Our monthly Web-based annual giving roundtable series is drawing a virtual crowd. If you can't get out of the office to attend a conference in person, we'll bring the conference to you! More information about all of the upcoming topics and dates is featured via the link at the bottom of this newsletter.
Look for us on the program session agenda this Winter and Spring at the CASE Schools Conference in Dublin, Ireland, the Northeast Annual Giving Conference at Union College, and the annual Meeting of the Minds conference in sunny Southern California in April. In addition, I'm thrilled to again be a member of the faculty at the CASE Europe Spring Institute in Educational Fundraising at Durham University in England. I'll be co-hosting the annual giving track along with Miles Stevenson from the University of Sheffield.
Included this month is a mix of new media and old, and some wisdom from FundList. Hope you enjoy the Super Bowl and hope you enjoy fund raising success in this still-new year.
Join FundList & FundSvcs listserv moderators Bob Burdenski & John Taylor, and a top-notch faculty and agenda for the fourth-annual Burdenski & Taylor Advancement Academy at the San Diego Marriott Hotel and Marina in San Diego, CA., July 29-31, 2008. The conference will once again have track sessions for advancement services, management, phonathons and annual giving. The annual giving track will include the following:
...A session on effective parent fundaising program strategies. How do we quickly engage, cultivate and solicit this "helicopter" prospect audience?
...Get out of the office! A session on effective personal solicitation in leadership annual giving programs. How does the annual giving program strenghen its role as a major gift pipeline?
..A session on data mining and prospect segmentation; How do we improve segmentation by learning from the donor segments we already have?
..A panel discussion on best strategies for maximizing alumni giving participation rates; Your president and your board pay attention to U.S. News and World Report rankings. What can your annual giving program do to help?
...A special brand-new review of the best direct mail samples from the 2008 direct mail exchange. More than 150 schools participated last year -- see the very best of the new batch from the 2008 direct mail exchange
...An overview of the latest new initiatives in online fundraising, including wiki, text messages, Facebook, email, flash, Web content and cross-media marketing.
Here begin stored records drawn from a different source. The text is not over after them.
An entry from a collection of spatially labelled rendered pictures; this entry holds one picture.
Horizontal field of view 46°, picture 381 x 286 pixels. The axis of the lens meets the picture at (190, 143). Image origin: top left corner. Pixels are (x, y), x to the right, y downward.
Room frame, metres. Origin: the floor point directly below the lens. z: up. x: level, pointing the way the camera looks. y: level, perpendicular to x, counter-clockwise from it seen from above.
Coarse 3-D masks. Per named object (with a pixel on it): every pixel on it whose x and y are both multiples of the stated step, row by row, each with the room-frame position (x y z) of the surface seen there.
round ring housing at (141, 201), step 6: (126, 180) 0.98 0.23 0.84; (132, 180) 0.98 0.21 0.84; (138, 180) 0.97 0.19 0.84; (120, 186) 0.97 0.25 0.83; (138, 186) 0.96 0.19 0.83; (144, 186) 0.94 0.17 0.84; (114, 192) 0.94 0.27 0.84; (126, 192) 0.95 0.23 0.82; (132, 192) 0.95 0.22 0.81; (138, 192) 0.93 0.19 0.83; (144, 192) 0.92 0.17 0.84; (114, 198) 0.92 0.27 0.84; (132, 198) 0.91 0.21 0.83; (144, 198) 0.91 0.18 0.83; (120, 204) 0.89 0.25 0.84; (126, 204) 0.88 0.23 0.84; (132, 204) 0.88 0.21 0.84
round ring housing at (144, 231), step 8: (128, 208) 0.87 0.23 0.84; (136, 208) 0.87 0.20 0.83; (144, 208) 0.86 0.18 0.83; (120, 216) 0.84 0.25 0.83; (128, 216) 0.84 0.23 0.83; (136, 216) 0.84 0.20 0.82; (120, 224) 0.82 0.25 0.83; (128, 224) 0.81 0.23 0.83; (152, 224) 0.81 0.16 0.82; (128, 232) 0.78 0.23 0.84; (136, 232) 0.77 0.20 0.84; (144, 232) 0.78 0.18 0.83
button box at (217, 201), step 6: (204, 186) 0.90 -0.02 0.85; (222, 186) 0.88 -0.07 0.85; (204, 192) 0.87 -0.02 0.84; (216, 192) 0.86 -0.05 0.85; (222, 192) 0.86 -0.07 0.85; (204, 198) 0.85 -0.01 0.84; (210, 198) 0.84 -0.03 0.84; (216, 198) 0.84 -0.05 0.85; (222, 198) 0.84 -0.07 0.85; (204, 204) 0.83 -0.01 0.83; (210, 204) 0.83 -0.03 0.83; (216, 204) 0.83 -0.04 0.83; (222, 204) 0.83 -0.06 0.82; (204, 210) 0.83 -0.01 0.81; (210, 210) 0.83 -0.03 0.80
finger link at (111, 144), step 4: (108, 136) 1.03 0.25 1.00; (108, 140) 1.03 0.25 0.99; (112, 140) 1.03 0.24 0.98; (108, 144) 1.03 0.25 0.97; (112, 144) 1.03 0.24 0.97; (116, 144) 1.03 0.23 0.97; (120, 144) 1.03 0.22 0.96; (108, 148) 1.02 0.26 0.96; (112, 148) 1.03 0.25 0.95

How are these new technologies continuing to integrate themselves into advancement?
...A panel discussion on the most important annual giving trends for 2008. Cell phones, Facebook.com, caller ID, spam e-mail legislation, MySpace.com, recurring giving, text messaging, Web payments, unlisted phone numbers, distance learning and non- traditional students all threaten to wreak havoc with your all-too-traditional annual giving program. Bob Burdenski convenes a special panel of annual giving veterans, vendors and opinion-makers to explore what's coming over the hill in annual giving -- and what's already here! Learn what you need to know in your program planning for FY09... and beyond.
...Bob and John's wildly popular annual "Pardon The Interruption"-style annual giving and advancement services wrap-up discussion and faculty firing line.
"It started out as a simple football cheer," begins the announcer of a 30-second TV spot, familiar to this season's football fans in the Shoe as well as at home. "Today, it has become more. Much more. It stands for loyalty, tradition, pride." And that, in a nutshell, is quite possibly the best way to explain why, when a Buckeye fan or student shouts "O-H," they are always returned with a hearty "I-O."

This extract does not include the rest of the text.